Aim of the task ->
Without the pictures, retype each line below exactly as it stands.

BEGIN Recorded data

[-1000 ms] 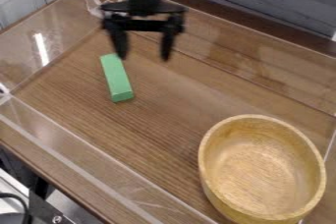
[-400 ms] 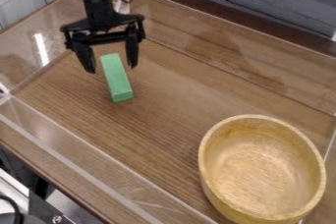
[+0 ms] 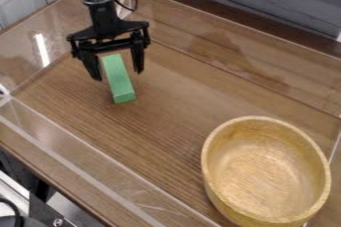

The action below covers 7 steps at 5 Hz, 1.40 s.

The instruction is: Put the green block in the brown bowl

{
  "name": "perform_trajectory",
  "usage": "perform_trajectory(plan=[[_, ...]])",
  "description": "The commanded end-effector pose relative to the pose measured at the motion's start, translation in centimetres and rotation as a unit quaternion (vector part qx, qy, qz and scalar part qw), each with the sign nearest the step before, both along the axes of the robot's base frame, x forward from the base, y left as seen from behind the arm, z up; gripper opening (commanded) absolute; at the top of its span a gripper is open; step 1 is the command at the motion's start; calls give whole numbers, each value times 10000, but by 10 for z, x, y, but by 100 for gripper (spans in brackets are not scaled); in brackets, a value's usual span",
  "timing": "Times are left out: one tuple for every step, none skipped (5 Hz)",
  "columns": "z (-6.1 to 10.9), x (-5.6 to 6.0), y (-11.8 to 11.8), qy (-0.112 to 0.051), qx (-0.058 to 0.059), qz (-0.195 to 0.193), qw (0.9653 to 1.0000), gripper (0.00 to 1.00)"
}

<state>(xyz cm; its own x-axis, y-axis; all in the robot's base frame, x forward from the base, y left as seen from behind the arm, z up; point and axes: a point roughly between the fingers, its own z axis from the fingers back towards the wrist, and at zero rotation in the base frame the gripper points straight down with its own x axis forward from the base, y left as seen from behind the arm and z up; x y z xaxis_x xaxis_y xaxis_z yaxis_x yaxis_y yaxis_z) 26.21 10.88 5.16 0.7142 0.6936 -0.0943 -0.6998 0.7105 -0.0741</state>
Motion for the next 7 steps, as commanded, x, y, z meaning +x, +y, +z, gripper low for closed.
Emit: perform_trajectory(plan=[[4,6,1,-173,46,60,9998,100],[0,9,1,-183,11,135,9997,100],[-3,12,3,-194,-8,160,9997,100],[-5,15,5,-206,-12,172,9996,100],[-7,17,6,-216,-14,177,9996,100],[-9,20,8,-225,-14,176,9996,100],[-10,22,9,-233,-11,171,9996,100]])
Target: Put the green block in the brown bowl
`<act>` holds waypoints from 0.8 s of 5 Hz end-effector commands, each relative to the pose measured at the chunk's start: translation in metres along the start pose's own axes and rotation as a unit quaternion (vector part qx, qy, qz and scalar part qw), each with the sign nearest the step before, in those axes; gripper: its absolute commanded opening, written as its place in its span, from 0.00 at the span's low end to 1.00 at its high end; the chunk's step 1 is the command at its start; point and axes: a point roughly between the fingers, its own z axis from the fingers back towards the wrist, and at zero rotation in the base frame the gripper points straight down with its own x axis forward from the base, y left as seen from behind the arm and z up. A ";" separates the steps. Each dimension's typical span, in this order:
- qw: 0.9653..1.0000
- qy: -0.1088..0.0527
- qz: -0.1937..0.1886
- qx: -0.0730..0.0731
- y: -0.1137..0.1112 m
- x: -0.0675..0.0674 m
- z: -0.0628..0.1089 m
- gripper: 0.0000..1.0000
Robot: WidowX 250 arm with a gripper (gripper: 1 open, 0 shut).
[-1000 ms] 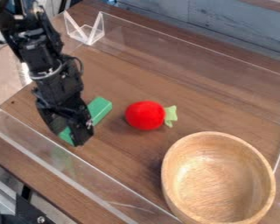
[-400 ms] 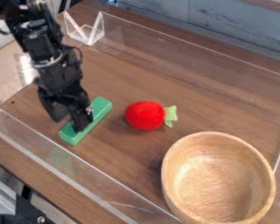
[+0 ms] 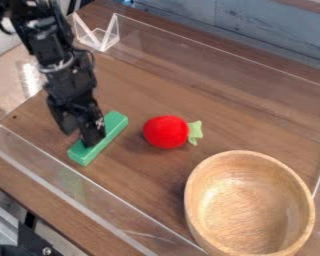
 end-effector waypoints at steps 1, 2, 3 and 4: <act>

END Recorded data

Result of the task ->
[-1000 ms] 
[-400 ms] 
[+0 ms] 

The action below covers 7 steps at 5 Hz, 1.40 s.

The instruction is: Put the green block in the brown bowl

{
  "name": "perform_trajectory",
  "usage": "perform_trajectory(plan=[[_, ...]])",
  "description": "The commanded end-effector pose relative to the pose measured at the motion's start, translation in centimetres and rotation as a unit quaternion (vector part qx, qy, qz and scalar part qw), each with the sign nearest the step before, both along the axes of the robot's base frame, x forward from the base, y left as seen from behind the arm, z up; gripper opening (commanded) absolute; at the top of its span a gripper is open; step 1 is the command at the motion's start; calls give whole numbers, each value times 10000, but by 10 for z, x, y, but by 100 for gripper (spans in brackets are not scaled); in brackets, a value's usual span",
  "timing": "Times are left out: one tuple for every step, none skipped (5 Hz)",
  "columns": "z (-6.1 to 10.9), x (-5.6 to 6.0), y (-11.8 to 11.8), qy (-0.112 to 0.051), qx (-0.058 to 0.059), qz (-0.195 to 0.193), qw (0.9653 to 1.0000), gripper (0.00 to 1.00)"
}

<state>(xyz cm; its own x-axis, y-axis; all in the robot's base frame, x forward from the base, y left as seen from behind the arm, z up; point and axes: a point roughly between the fingers, its own z axis from the fingers back towards the wrist, and at zero rotation in the base frame the gripper points straight down with its own x axis forward from the base, y left as seen from behind the arm and z up; x y z xaxis_x xaxis_y xaxis_z yaxis_x yaxis_y yaxis_z) 26.21 10.88 5.16 0.7142 0.6936 -0.0943 -0.6998 0.7105 -0.0741</state>
Motion for the next 7 steps, as commanded, x, y, z meaning +x, +y, +z, gripper low for closed.
Emit: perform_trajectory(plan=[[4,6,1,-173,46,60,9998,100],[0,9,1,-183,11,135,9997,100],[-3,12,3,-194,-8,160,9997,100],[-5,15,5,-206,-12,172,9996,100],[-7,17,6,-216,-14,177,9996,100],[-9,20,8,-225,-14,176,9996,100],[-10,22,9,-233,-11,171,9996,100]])
Target: Put the green block in the brown bowl
`<act>` holds waypoints from 0.8 s of 5 Hz end-effector commands, each relative to the pose measured at the chunk's start: translation in metres along the start pose's own axes and rotation as a unit quaternion (vector part qx, qy, qz and scalar part qw), each with the sign nearest the step before, in those axes; gripper: its absolute commanded opening, written as its place in its span, from 0.00 at the span's low end to 1.00 at its high end; the chunk's step 1 is the command at its start; point and axes: a point roughly between the fingers, its own z axis from the fingers back towards the wrist, and at zero rotation in the base frame the gripper points straight down with its own x axis forward from the base, y left as seen from behind the arm and z up. A ";" separates the steps. Each dimension's typical span, in this order:
- qw: 0.9653..1.0000
- qy: -0.1088..0.0527
- qz: -0.1937..0.1886
- qx: -0.0730..0.0731
- y: -0.1137..0.1112 m
- x: -0.0675..0.0674 m
- z: -0.0628..0.1089 m
- gripper: 0.0000..1.0000
Robot: WidowX 250 arm with a gripper (gripper: 1 open, 0 shut).
[-1000 ms] 
[-400 ms] 
[+0 ms] 
 end-effector waypoints at steps 1, 2, 3 and 4: <act>

This exercise requires no further output.